[DATA EXTRACT]
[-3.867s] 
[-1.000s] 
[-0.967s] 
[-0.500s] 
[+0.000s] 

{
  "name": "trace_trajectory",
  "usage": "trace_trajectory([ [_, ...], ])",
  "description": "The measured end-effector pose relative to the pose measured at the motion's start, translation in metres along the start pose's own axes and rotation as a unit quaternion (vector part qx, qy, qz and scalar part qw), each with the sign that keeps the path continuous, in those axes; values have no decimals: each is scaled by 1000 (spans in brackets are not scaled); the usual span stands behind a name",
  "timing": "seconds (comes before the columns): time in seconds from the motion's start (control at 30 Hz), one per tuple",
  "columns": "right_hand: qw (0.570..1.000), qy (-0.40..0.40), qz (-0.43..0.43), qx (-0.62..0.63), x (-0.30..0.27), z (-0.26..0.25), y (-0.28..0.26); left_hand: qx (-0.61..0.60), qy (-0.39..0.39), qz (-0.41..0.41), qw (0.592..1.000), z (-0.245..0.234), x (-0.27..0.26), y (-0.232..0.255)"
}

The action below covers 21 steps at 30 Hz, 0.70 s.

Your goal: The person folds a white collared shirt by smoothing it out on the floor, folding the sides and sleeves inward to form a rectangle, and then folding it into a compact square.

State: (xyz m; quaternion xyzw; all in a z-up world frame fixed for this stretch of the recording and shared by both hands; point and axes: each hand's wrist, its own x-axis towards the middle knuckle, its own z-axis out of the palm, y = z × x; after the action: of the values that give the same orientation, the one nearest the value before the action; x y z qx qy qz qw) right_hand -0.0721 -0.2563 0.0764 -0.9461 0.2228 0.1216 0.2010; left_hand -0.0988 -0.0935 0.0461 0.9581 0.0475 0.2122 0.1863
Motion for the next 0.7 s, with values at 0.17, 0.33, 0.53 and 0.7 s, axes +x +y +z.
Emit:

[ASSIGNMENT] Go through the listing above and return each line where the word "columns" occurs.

[SOLUTION FOR THIS PROBLEM]
  "timing": "seconds (comes before the columns): time in seconds from the motion's start (control at 30 Hz), one per tuple",
  "columns": "right_hand: qw (0.570..1.000), qy (-0.40..0.40), qz (-0.43..0.43), qx (-0.62..0.63), x (-0.30..0.27), z (-0.26..0.25), y (-0.28..0.26); left_hand: qx (-0.61..0.60), qy (-0.39..0.39), qz (-0.41..0.41), qw (0.592..1.000), z (-0.245..0.234), x (-0.27..0.26), y (-0.232..0.255)"

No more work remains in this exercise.